Something is rotten in the state transition

Consider the updateAndGet() method. This allows many threads to contend to update the value. For example, one might write something like this:

    private AtomicReference<Connection> ref;

    public Connection getConnection() {
        return ref.updateAndGet(conn -> conn == null ? new Connection() : conn);
    }

When getConnection() is first invoked, it will create a new Connection, but later calls will find the existing one.

But there is a trap here for the unwary developer. The contract of the updateAndGet() method describes some restrictions on the update function:

"The function should be side-effect-free, since it may be re-applied when attempted updates fail due to contention among threads."

Although the update only happens once, many threads may call the update function at the same time. If the update function is fast and side-effect free, there is no cause for concern. But if creating a new connection is slow, or has side-effects, this approach is flawed.

Let’s build an alternative that works well with any kind of update function, even if it is slow, non-thread-safe, or throws exceptions.

To do or not to do

The update processing — e.g. a lazy initialization step — should happen exactly once. Thread contention must be resolved before the work is undertaken:

Exactly one thread must win the race to perform the update.
Other threads need only wait for the result.
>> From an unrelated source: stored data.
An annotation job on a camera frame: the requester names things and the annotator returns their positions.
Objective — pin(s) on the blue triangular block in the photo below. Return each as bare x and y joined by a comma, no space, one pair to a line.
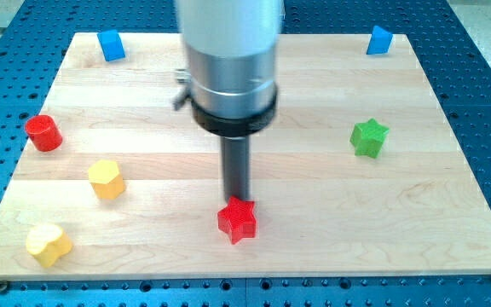
380,41

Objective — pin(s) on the blue cube block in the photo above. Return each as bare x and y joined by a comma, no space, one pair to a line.
111,45

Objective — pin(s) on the yellow heart block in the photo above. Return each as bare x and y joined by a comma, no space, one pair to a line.
47,243

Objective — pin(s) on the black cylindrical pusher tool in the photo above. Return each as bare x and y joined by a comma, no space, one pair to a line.
235,157

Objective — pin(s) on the yellow hexagon block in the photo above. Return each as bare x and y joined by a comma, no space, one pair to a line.
106,179

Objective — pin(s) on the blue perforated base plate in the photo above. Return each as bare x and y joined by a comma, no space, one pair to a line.
35,42

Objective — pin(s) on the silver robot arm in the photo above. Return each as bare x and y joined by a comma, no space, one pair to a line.
230,48

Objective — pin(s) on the green star block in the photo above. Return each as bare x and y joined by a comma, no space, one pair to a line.
368,138

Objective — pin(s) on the red star block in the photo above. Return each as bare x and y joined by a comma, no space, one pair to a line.
237,220

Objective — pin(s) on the red cylinder block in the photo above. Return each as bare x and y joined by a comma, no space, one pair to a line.
43,132

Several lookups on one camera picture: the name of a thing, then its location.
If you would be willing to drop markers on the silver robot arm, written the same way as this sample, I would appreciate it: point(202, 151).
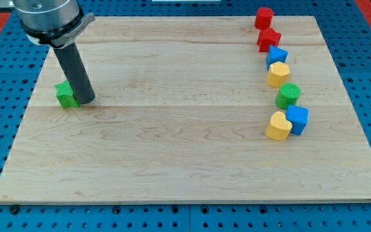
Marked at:
point(55, 23)

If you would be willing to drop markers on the blue cube block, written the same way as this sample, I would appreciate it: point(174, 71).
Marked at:
point(299, 117)

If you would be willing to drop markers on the light wooden board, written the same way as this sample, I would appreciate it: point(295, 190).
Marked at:
point(179, 117)

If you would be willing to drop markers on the yellow heart block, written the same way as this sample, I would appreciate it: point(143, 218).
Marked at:
point(279, 127)

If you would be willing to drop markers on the yellow hexagon block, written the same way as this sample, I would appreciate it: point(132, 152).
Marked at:
point(278, 74)

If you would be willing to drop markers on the green cylinder block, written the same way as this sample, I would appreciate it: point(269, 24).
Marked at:
point(288, 94)

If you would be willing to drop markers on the blue triangle block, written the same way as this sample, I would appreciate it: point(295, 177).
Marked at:
point(274, 55)

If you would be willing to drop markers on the red star block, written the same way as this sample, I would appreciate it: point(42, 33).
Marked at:
point(267, 38)

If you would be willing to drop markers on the green star block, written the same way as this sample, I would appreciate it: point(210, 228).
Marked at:
point(65, 95)

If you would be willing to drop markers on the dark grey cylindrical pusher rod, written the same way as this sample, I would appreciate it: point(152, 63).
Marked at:
point(72, 65)

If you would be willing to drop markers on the red cylinder block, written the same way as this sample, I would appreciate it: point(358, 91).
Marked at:
point(263, 18)

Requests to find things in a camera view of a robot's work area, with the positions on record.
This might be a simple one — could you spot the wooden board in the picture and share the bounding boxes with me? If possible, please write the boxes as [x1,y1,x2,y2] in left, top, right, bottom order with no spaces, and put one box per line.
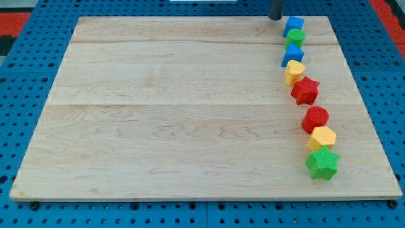
[9,16,402,202]

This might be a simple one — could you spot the blue triangle block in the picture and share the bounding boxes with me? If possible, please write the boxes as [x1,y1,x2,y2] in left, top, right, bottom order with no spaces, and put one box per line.
[281,44,305,67]

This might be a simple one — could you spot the yellow heart block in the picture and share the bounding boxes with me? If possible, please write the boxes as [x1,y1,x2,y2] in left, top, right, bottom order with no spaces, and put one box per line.
[284,60,306,86]

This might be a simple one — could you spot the red star block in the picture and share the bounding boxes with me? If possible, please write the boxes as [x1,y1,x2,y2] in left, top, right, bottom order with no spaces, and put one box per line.
[290,76,320,105]

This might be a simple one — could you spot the red cylinder block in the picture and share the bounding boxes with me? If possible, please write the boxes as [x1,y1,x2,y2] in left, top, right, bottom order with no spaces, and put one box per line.
[301,106,329,134]

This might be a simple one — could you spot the yellow hexagon block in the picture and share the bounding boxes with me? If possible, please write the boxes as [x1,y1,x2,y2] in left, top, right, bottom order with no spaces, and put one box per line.
[307,126,337,152]

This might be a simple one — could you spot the green cylinder block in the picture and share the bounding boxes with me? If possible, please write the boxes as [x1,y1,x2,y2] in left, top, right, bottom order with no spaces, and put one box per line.
[284,28,306,49]

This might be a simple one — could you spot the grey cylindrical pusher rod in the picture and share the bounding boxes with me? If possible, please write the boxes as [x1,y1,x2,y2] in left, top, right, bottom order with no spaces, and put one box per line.
[268,0,287,21]

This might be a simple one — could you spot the blue cube block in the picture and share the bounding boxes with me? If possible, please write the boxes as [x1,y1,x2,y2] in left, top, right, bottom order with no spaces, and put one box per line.
[283,16,304,37]

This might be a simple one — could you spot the green star block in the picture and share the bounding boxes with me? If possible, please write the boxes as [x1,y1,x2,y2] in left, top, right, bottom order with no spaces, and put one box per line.
[305,146,340,181]

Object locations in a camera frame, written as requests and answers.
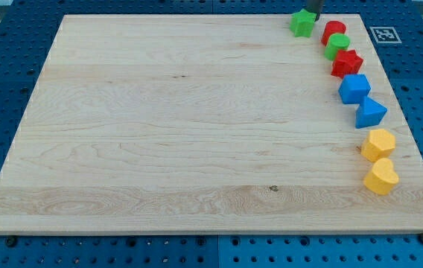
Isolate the wooden board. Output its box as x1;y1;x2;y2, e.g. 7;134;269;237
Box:
0;14;423;236

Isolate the red cylinder block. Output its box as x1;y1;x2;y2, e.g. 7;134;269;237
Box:
321;20;346;45

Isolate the green star block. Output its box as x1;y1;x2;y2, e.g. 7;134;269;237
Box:
290;9;317;37

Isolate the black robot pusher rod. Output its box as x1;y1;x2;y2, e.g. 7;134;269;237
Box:
305;0;325;21

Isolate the yellow hexagon block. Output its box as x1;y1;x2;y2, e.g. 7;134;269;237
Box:
360;129;396;162

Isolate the blue triangle block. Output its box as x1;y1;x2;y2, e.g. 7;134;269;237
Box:
355;96;387;129

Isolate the green cylinder block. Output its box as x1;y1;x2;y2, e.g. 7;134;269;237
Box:
324;33;351;61

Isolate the black board stop bolt left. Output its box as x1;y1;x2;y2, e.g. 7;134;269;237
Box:
4;236;18;248

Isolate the red star block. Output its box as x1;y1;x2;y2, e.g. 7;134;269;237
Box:
331;50;363;78

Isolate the blue cube block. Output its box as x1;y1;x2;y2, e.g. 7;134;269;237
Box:
338;74;371;104

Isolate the yellow heart block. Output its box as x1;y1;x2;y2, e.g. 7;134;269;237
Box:
363;158;400;195

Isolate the white fiducial marker tag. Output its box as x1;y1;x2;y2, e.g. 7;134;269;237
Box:
369;26;402;44
Let’s build a new utility. We’ll call it AcidReference.

What’s in a name?

AcidReference provides the transactional isolation missing from AtomicReference. We called it AcidReference after the ACID properties of transactions. The name is a bit of a stretch since the utility provides neither consistency nor durability. But why let mere facts stand in the way of a great name?

Though this be madness, yet there is method in’t

We need a more expressive interface for this behaviour. Rather than an update function, we accept a supplier of an update function. If the update function is null then no update is necessary. Our method signature looks like this:

    public boolean update(Function<T, Supplier<T>> updaterSupplier) {
        // ...
    }

It could be used to lazily initialize our Connection object like this:

        // create the connection on demand
        boolean created = ref.update(conn -> null == conn ? Connection::new : null);
        if (created)
            System.out.println("Created the connection");
        else
            System.out.println("Connection already created");

Also note that we dispensed with the update-and-get approach. In our use case, we were not using the return value of updateAndGet(). We wanted to know whether a particular call had performed an update, so we return a boolean to show whether the update happened. It should be easy to adapt the code to implement updateAndGet() or getAndUpdate().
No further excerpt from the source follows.